[Opening Dataset records section]

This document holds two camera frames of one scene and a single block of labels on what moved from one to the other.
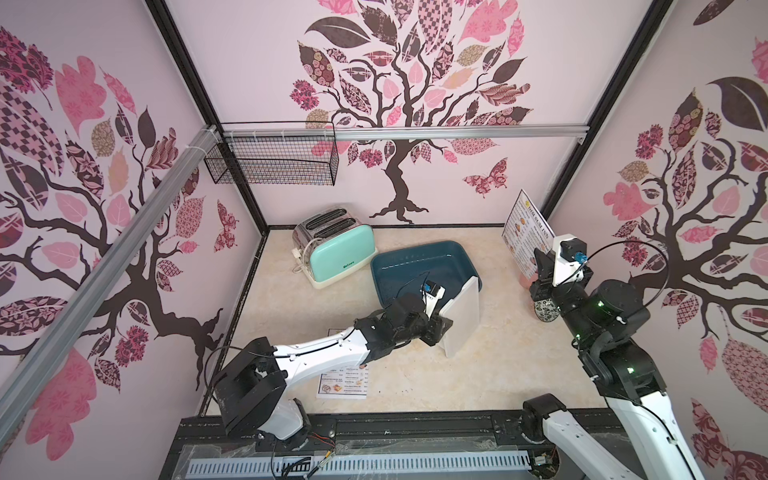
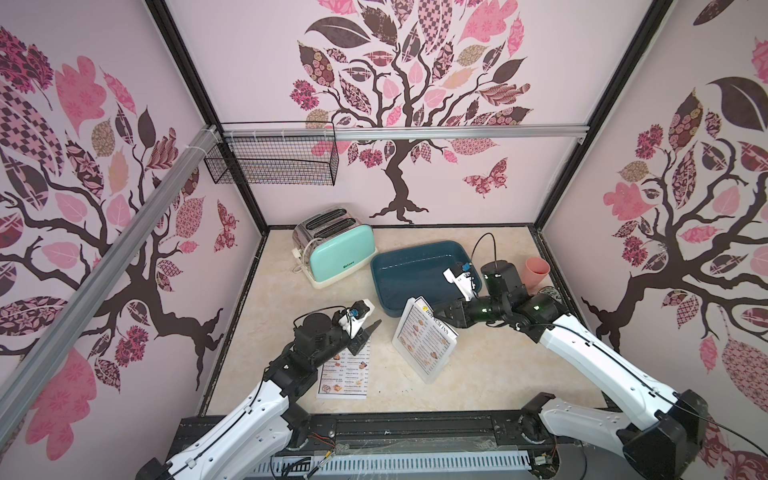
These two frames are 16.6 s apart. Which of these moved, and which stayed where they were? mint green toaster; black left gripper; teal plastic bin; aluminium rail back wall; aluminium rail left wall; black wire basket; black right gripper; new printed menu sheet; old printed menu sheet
Moved: black left gripper; black right gripper; new printed menu sheet
Stayed: teal plastic bin; aluminium rail left wall; aluminium rail back wall; mint green toaster; old printed menu sheet; black wire basket
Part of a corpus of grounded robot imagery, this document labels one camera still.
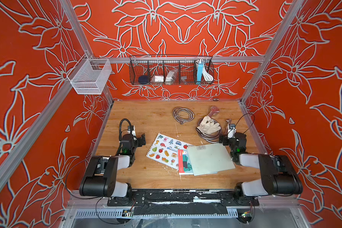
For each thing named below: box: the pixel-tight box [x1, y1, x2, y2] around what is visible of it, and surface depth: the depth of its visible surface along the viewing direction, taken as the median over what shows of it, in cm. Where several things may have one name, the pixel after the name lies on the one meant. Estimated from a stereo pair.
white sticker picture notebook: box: [146, 133, 195, 171], surface depth 92 cm
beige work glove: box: [196, 115, 222, 135], surface depth 103 cm
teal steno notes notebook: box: [178, 149, 194, 176], surface depth 86 cm
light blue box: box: [197, 62, 204, 82], surface depth 89 cm
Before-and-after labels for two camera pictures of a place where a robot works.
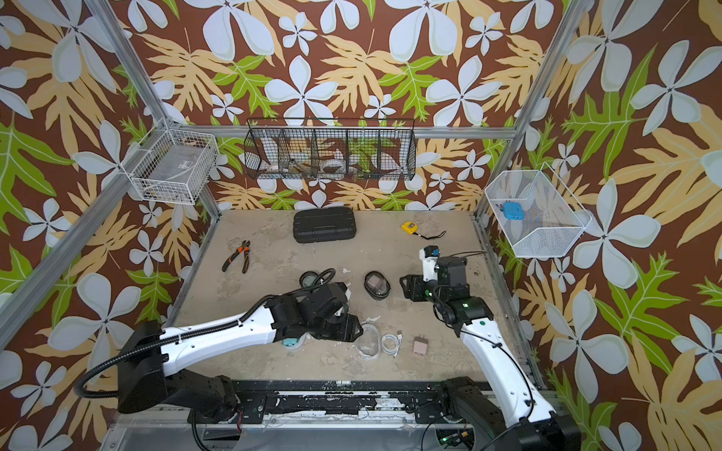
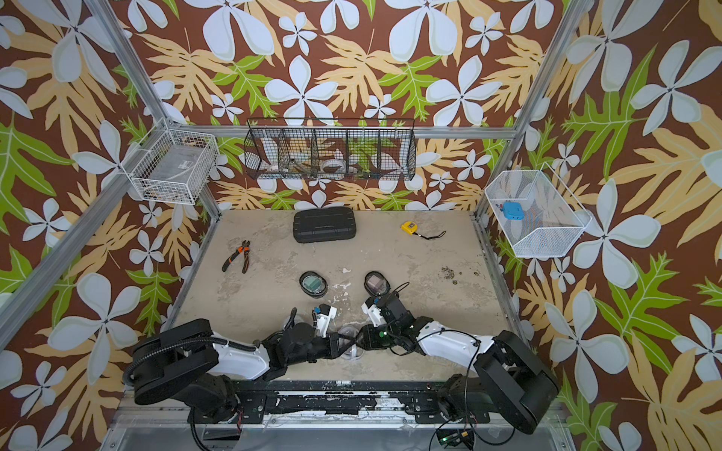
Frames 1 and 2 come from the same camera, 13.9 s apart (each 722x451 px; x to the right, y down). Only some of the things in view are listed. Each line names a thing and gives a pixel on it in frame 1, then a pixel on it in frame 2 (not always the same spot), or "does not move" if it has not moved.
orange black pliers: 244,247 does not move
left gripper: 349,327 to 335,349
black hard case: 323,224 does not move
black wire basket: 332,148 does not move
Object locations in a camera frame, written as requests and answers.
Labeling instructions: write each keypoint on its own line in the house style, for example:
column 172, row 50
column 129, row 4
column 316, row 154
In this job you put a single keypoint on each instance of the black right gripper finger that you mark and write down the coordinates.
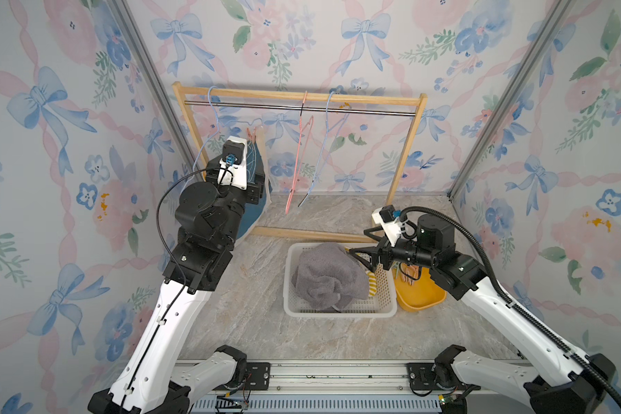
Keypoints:
column 368, row 258
column 365, row 247

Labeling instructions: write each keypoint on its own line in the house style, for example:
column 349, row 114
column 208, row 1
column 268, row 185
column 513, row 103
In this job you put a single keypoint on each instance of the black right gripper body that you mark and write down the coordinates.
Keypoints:
column 397, row 254

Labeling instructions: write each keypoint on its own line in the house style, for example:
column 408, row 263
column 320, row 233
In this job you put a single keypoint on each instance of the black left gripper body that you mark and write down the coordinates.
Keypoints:
column 254, row 194

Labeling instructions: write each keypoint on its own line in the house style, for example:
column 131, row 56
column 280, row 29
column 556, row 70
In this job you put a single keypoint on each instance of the dark teal patterned towel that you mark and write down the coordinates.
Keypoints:
column 251, row 216

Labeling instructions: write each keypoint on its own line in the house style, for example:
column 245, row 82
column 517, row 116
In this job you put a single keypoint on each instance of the yellow white striped towel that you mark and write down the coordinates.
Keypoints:
column 372, row 284

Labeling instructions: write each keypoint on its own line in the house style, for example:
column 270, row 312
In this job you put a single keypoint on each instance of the grey terry towel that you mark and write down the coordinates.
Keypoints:
column 327, row 278

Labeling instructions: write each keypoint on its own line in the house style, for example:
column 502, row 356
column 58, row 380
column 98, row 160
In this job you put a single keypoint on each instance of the pink clothespin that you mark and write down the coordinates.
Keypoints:
column 251, row 136

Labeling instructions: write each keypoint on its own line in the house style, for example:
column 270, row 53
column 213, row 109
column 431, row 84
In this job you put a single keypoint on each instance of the pink wire hanger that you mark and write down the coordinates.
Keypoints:
column 304, row 128

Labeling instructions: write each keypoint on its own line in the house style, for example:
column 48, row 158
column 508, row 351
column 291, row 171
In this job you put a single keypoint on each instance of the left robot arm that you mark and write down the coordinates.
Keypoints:
column 209, row 214

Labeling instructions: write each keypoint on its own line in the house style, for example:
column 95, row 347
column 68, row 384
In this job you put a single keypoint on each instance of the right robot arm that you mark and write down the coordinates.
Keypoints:
column 563, row 378

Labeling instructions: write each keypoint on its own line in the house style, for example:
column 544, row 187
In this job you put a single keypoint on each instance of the yellow plastic tray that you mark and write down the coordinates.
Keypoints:
column 415, row 289

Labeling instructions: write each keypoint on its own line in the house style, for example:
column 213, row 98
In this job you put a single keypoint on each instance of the metal hanging rod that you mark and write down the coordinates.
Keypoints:
column 261, row 106

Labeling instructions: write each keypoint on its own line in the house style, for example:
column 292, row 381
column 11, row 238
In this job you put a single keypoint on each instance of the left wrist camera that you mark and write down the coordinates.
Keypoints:
column 233, row 163

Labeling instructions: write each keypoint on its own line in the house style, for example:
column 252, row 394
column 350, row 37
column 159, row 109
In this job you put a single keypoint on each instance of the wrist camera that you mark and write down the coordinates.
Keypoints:
column 233, row 163
column 389, row 219

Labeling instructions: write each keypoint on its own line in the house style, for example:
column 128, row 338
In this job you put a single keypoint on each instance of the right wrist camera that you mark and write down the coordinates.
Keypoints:
column 389, row 219

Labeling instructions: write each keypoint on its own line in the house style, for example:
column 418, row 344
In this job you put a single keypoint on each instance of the wooden clothes rack frame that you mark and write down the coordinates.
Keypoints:
column 419, row 104

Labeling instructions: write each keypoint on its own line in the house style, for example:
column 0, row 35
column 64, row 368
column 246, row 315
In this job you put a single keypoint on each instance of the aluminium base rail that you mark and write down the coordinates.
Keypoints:
column 289, row 386

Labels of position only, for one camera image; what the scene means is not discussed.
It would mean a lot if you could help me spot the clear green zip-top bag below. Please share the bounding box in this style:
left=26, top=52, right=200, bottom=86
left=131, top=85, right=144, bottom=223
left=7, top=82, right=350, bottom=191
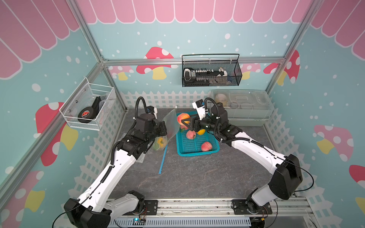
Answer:
left=154, top=106, right=180, bottom=143

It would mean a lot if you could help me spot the clear plastic storage box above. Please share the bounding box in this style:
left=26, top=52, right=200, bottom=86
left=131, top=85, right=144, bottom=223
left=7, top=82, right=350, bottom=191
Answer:
left=211, top=90, right=274, bottom=127

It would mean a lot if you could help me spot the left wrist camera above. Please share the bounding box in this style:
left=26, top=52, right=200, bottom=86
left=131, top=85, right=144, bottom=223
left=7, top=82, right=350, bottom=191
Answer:
left=147, top=106, right=158, bottom=119

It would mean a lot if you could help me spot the yellow peach with leaf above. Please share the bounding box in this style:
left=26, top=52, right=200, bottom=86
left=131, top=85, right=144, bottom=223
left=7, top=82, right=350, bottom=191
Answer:
left=196, top=129, right=206, bottom=135

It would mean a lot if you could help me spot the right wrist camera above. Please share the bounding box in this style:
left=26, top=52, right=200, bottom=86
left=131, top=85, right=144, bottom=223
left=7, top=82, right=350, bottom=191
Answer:
left=192, top=99, right=206, bottom=120

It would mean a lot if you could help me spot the blue stick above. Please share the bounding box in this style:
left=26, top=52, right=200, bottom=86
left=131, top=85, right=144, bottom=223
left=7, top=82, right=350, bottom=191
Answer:
left=158, top=145, right=168, bottom=174

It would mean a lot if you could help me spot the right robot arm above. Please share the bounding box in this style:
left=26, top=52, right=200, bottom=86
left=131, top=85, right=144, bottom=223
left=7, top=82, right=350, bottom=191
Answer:
left=177, top=98, right=304, bottom=214

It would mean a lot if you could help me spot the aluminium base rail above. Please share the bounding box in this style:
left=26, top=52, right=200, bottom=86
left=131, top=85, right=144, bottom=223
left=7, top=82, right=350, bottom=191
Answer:
left=74, top=196, right=317, bottom=228

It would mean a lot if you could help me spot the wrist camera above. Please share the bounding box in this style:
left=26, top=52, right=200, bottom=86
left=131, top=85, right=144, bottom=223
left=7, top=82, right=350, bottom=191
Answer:
left=147, top=106, right=158, bottom=119
left=192, top=99, right=206, bottom=120

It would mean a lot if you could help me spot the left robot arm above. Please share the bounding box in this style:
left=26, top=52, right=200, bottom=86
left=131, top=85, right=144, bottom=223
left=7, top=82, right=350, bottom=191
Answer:
left=64, top=97, right=167, bottom=228

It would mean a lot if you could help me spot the white wire wall basket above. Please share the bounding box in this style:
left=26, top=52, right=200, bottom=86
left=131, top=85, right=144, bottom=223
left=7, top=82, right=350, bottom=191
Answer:
left=60, top=78, right=116, bottom=131

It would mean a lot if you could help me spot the black wire wall basket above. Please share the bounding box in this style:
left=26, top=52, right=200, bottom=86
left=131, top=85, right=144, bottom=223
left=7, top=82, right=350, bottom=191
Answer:
left=181, top=53, right=242, bottom=87

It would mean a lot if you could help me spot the teal plastic basket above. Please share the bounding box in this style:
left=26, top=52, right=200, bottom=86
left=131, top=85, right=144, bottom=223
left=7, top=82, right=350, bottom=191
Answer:
left=176, top=130, right=220, bottom=157

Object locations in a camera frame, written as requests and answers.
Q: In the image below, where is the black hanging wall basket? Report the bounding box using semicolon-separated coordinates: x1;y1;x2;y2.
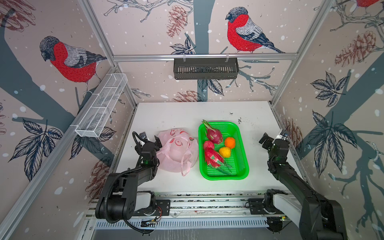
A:
174;58;239;80

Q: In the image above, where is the white wire mesh shelf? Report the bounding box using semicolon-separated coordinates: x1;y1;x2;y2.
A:
75;73;128;138

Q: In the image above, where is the orange round fruit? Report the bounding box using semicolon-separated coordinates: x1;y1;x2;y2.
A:
225;137;236;149

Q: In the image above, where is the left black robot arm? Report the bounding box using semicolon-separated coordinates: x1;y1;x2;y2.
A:
95;132;162;224

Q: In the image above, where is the left black corrugated cable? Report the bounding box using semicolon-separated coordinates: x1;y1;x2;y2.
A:
102;167;142;224

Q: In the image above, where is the pink plastic bag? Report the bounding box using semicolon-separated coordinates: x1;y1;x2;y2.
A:
157;129;199;177

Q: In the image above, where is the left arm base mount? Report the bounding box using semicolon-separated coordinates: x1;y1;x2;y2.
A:
133;200;171;217

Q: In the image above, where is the green plastic basket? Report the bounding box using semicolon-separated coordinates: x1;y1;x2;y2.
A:
198;120;249;181

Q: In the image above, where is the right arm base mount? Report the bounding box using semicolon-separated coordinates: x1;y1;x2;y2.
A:
245;198;284;216

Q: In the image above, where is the yellow fruit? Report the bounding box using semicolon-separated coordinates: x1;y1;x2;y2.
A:
219;147;232;159

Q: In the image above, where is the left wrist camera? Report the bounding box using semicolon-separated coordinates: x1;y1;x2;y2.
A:
139;132;149;143

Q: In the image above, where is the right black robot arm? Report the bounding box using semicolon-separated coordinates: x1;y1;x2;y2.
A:
259;131;348;240

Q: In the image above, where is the small pink red fruit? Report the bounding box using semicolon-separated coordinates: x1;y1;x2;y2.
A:
203;141;215;150

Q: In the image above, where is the aluminium rail base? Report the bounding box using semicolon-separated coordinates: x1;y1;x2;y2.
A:
85;191;334;230

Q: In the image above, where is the red green dragon fruit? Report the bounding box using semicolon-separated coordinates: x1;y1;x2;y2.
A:
202;120;224;144

[Closing Dataset records section]

*Exercise directions*.
If a line in the records above contains the string "pixel", copy that line out.

*Result below*.
For each thing named below: box: the pixel-tight box [x1, y1, x2, y2] around what is visible of it, and surface depth: the depth of its visible surface along the viewing direction, taken as the median over what shows of it, in cm. Where several things may have one name, the pixel after the name lies on the one meant. Estimated from a stereo pair.
Frames 1 and 2 come from the same camera, 13.9 s apart (each 722x451 px; x to the right, y down). Only some of the things in view are listed. Each line names a thing and gives a pixel on it in frame 1, then a pixel on it in frame 2 (not always the same spot), or "does not move" if it has not moved.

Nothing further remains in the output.